WHAT YOU HAVE TO DO: Word for word, transcribe the data below from the line with "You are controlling" to the line with "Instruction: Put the", keeping both of those lines.

※

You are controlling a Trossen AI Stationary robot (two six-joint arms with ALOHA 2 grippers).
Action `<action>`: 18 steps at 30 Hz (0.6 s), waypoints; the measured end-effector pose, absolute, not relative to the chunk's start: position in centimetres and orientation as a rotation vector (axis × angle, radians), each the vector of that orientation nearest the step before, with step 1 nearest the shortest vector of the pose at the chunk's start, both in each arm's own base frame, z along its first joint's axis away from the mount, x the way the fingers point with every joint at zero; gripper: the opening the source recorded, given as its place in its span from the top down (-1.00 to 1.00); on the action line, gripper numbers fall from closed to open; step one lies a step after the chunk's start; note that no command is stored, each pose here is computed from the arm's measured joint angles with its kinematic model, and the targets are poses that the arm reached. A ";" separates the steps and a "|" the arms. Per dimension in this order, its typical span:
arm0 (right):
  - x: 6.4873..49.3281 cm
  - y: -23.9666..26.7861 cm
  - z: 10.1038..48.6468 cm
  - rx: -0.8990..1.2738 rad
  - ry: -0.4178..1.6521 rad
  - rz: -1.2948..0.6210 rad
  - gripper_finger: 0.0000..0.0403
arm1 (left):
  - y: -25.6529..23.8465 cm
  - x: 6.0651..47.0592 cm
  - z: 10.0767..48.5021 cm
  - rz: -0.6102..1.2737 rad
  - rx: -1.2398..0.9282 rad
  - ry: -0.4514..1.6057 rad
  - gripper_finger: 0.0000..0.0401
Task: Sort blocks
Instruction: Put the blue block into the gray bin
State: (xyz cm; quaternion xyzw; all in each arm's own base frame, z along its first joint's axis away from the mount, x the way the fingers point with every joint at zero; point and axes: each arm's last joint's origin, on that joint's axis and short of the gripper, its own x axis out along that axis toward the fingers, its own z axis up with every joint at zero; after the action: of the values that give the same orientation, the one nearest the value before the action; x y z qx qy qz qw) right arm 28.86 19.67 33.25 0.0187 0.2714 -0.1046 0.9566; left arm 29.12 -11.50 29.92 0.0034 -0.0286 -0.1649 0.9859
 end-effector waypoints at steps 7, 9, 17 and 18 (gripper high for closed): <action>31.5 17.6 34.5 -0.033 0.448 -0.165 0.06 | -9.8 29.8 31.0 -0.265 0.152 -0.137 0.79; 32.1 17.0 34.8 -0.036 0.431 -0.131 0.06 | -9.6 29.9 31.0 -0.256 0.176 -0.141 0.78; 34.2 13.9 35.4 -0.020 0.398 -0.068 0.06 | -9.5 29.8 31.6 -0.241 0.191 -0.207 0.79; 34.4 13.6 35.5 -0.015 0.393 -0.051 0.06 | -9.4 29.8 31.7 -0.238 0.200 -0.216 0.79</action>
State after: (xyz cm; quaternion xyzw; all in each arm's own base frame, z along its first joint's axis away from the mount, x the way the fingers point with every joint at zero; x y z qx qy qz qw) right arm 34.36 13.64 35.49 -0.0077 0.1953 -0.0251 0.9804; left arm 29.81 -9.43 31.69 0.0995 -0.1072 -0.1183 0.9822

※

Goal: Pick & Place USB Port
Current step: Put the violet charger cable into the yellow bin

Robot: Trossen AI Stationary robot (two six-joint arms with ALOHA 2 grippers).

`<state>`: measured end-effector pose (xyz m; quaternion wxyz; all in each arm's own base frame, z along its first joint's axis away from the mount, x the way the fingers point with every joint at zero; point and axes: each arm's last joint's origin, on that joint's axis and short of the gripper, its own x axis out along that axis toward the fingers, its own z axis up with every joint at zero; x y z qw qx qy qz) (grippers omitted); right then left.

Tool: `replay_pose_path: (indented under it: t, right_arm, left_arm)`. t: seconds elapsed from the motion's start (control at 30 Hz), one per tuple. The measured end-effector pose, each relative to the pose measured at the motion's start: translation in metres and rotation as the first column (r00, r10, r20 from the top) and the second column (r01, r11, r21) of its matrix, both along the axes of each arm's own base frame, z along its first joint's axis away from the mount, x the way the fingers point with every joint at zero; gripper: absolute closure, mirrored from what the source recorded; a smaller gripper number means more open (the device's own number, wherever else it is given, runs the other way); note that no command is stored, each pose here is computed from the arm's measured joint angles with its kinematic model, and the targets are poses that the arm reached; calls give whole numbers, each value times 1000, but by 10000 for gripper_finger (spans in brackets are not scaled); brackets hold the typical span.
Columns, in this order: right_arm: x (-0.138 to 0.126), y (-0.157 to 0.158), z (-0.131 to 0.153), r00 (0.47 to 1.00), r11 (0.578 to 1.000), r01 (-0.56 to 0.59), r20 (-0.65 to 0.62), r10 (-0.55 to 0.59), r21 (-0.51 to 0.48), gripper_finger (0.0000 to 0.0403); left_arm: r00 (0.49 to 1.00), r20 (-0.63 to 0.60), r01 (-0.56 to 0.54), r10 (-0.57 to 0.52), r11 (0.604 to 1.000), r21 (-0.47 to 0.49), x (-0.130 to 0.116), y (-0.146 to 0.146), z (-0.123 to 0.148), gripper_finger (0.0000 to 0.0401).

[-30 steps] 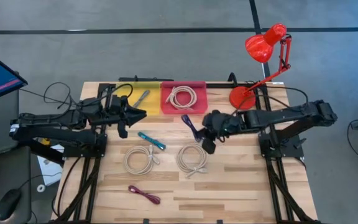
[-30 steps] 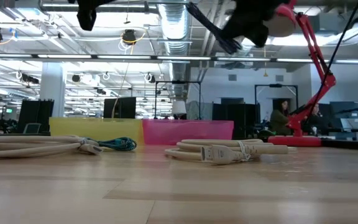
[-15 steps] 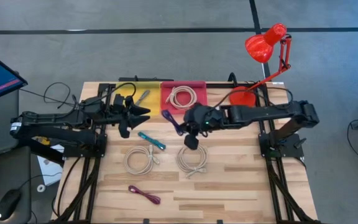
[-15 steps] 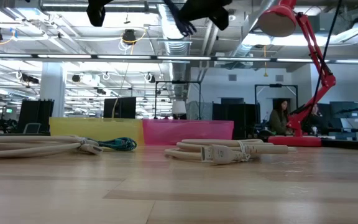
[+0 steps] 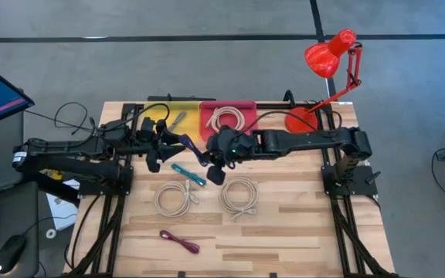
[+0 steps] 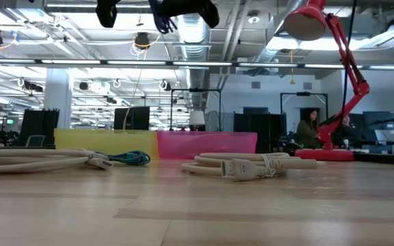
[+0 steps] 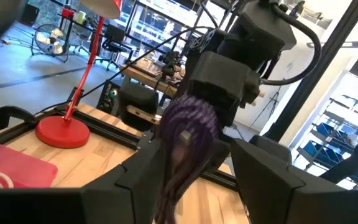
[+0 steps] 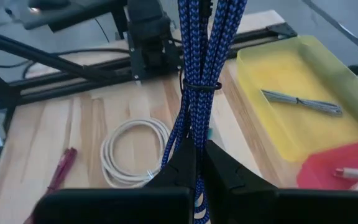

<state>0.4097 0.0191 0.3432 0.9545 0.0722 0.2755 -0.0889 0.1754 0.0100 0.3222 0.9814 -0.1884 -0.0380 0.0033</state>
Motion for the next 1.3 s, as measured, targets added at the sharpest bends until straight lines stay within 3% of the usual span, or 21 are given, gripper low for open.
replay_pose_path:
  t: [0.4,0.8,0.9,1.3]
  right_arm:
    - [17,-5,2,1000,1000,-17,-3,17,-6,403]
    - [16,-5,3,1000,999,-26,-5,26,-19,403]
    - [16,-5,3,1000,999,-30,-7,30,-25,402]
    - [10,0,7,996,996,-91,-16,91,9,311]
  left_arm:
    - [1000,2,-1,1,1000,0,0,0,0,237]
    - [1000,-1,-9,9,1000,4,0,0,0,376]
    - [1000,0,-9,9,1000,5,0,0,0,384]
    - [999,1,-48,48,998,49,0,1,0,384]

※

RESULT OF THE EXERCISE:
You are controlling a Trossen AI Stationary robot (two six-joint arms with ALOHA 2 grippers).
Action `<action>`: 18 steps at 30 Hz (0.6 s), waypoints; the measured end-effector pose, absolute, not relative to the chunk's start: position in centimetres and orientation as a rotation vector (axis × angle, radians), each the vector of that orientation nearest the step before, with step 1 nearest the shortest vector of the pose at the chunk's start, both in each arm's own base frame, z along its first joint's axis away from the mount, x the way the fingers point with every joint at zero; gripper: the opening the source recorded, given as its place in its span from the top down (-1.00 to 1.00); on the action line, gripper numbers fall from closed to open; step one lies a step after the chunk's start; note that no command is stored, each pose here is computed from the arm's measured joint angles with its kinematic model, and the targets are poses that the arm reached. A ";" separates the steps and a "|" the arms. Per dimension in this order, its typical span:
arm0 (right):
  - x: 6.4873..49.3281 cm
  - y: -23.9666..26.7861 cm
  - z: 10.1038..48.6468 cm
  - rx: -0.8990..1.2738 rad
  - ry: -0.4178..1.6521 rad
  - rz: -1.2948..0.6210 rad
  - gripper_finger: 0.0000..0.0403
arm1 (left):
  - y: -25.6529..23.8465 cm
  - x: 6.0651..47.0592 cm
  - z: 10.0767..48.5021 cm
  - rz: -0.6102..1.2737 rad
  - rx: -1.2398..0.9282 rad
  - ry: -0.4514..1.6057 rad
  - gripper_finger: 0.0000..0.0401
Task: Sort blocks
Instruction: Put the blue block into the gray bin

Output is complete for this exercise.